I want to make a complaint...

Another month, another Broadcasting Complaints Bulletin. Ms Cullen of Warwickshire complained about You've Been Framed. Surprisingly not because it's evil dross hosted by a grinning djinn, but because of a clip where a small dog was bathed and then hung on the line to dry. Sorry, Ms C, small dogs are good for nothing else. On to Mrs Brown of the West Midlands. She complained about the way Alan Partridge (left) treats his guests in Knowing Me, Knowing You. Does Mrs Brown not have any friends to tell her it's a parody? She was most upset by the scene in which a rival television personality was faced with his son, whose birthday he had forgotten. The Committee's judgement: "The scene was not real ... the child was unlikely to have been related to the `interviewee', and was probably a paid actor.'' Probably?

The right thighs TV exercise: you know the score. The man with the banana in his cycling shorts shouting "Come on people you're looking great"; contestants being thumped with padded sticks by some musclebound gladiator. Or, alternatively Standing Like a Tree, in one of f ive positions, for anything up to 15 minutes at a time - Channel 4's latest assault on the nation's health and fitness. The 2,000-year-old art of Zhan Zhuang is brought to you in 10 handy 10-minute segments by Hong Kong-born master Lam Kam Chuen (right)

in Stand Still, Be Fit (Mon C4 9.30am). He bursts with vitality, although you won't sweat, you won't pant and no-one will make you wear lycra. But this is no doddle. Try standing stock-still while you clutch imaginary balloons to your thighs with your elbows for just a minute, and you'll start to get the picture.

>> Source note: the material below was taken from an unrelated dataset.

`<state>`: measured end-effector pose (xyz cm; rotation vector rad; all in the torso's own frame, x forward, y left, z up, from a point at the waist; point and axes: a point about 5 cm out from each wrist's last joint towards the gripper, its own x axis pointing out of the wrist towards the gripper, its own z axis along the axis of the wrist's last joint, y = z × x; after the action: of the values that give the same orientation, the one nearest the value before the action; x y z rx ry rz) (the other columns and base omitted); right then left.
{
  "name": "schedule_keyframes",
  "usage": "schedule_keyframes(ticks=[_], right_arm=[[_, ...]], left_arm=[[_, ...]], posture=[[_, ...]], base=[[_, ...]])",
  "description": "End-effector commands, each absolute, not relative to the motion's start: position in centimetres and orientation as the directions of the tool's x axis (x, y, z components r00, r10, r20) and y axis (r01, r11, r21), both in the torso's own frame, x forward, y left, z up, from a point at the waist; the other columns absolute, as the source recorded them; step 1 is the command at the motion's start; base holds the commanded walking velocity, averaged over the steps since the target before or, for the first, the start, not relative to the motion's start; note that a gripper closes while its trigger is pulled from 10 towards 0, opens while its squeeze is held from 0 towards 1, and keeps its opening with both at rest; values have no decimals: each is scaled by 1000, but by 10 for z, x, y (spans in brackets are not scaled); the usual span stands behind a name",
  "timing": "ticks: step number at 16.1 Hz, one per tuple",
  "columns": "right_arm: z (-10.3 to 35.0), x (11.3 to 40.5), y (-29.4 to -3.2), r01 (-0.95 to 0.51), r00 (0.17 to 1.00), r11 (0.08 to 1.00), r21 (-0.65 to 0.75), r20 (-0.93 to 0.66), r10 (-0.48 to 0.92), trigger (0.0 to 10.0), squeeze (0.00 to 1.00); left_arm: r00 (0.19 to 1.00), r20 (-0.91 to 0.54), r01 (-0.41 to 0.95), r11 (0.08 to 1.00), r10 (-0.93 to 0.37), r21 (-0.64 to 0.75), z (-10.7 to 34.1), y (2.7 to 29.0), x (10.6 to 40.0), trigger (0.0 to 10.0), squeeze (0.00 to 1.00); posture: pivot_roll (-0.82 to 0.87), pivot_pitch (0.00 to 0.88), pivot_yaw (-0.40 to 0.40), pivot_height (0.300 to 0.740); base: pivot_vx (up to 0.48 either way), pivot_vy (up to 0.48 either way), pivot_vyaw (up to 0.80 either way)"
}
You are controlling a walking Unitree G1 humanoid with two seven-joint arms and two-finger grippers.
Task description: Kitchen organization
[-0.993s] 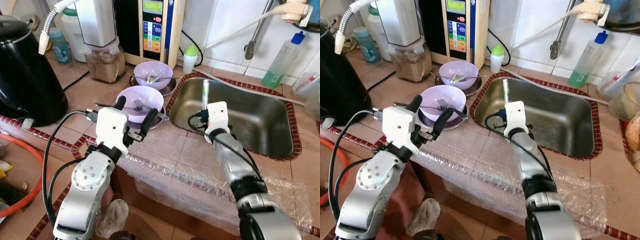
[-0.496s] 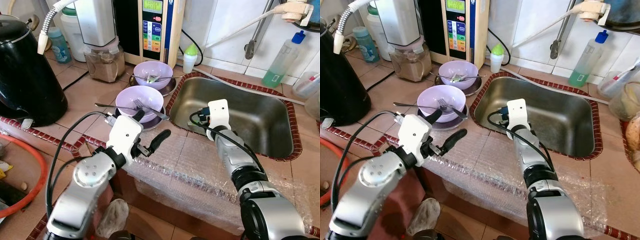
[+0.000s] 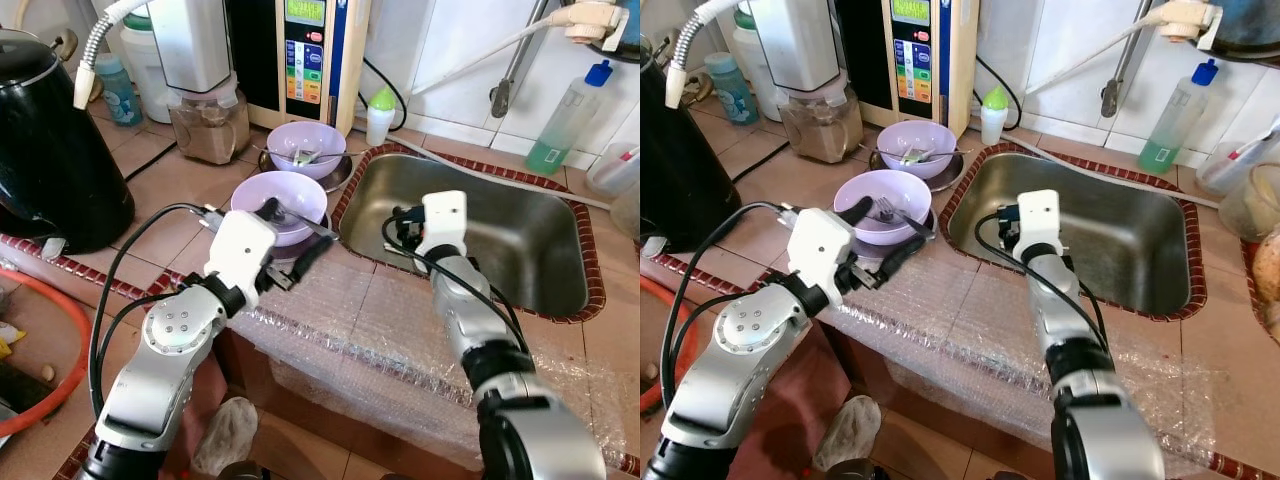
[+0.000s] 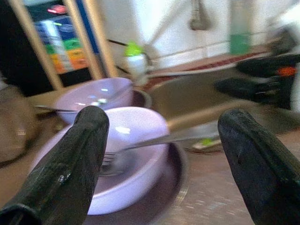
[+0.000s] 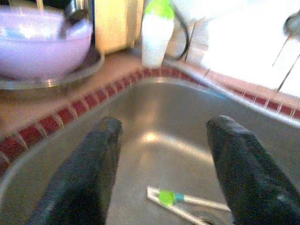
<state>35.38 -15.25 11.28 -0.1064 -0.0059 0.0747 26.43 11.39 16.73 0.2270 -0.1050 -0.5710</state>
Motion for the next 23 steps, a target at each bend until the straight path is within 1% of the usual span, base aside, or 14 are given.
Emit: schedule_keyframes(ticks=[1,2,3,5,10,12,17,20,21,23], right_arm=[[124,352,-154,-50,996,995,-92,75,57,10000,1000],[129,346,-154,-44,991,994,-98,124,56,10000,1000],[131,343,-154,-38,989,995,-95,137,51,10000,1000],[131,338,-154,-38,988,994,-99,145,52,10000,1000],[129,317,-157,-76,986,990,-116,141,92,10000,992],[121,307,-164,-69,990,990,-125,114,84,10000,0],[120,299,-162,-64,992,991,-119,104,77,10000,0],[121,294,-155,-168,980,980,-109,86,177,10000,0],[120,291,-153,-206,974,971,-119,71,215,10000,0],[117,284,-160,-206,975,962,-178,45,217,10000,0]], left_arm=[[869,107,441,854,-483,276,178,121,271,10000,0],[880,116,422,871,-460,252,178,125,275,10000,0],[863,99,458,850,-496,261,175,122,274,10000,0],[835,91,493,812,-542,312,169,114,274,10000,0],[796,101,534,771,-597,345,167,99,284,10000,0],[769,106,557,742,-630,371,168,93,285,10000,0],[711,117,608,689,-694,394,171,82,284,10000,0],[678,22,649,612,-735,452,153,80,282,10000,0],[680,13,645,608,-733,463,150,80,283,10000,0],[690,19,635,617,-724,465,149,80,287,10000,0]], posture=[[50,0,8,740],[47,0,7,740],[47,0,7,740],[40,0,6,740],[5,0,23,740],[-7,4,32,740],[-20,10,43,740],[-17,19,37,740],[-17,19,37,740],[-25,34,30,740]], base=[[0,0,0],[0,0,0],[0,0,0],[0,0,0],[0,0,0],[0,0,0],[0,0,0],[0,0,0],[0,0,0],[0,0,0]])
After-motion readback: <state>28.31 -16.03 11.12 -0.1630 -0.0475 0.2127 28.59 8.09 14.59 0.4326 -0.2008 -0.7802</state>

Serious monkey business The message from Tuesday's Network First, "The Plague Monkeys" (10.40pm, ITV) is this: the human race is going to die; and horribly. Strains of viruses, known as filoviruses, have caused three separate epidemics in both monkeys (right) and humans in Zaire, Germany and the US over the last 15 years. Victims start off with headaches. Then they begin to bleed through their eyes, mouths and every other orifice. Within 10 days they are dead. At one point, a researcher in the US Army alarmingly recounts how he collected a bagful of infected monkey corpses from a colleague, dumped them into the boot of his car and drove them back to the lab through the town suburbs. Suburbia, in fact, is mentioned more often than seems necessary. Diseases which can give a two-fingered salute to the accumulated knowledge of Western medicine are scary, certainly. But disproportionately so for those of us safely bolted away in our suburban fortresses, bearing in mind the dozens of curable diseases such as cholera and typhoid which rampage through the developing world. Perhaps filoviruses are just nature's way of reminding us pampered Westerners about something called karma.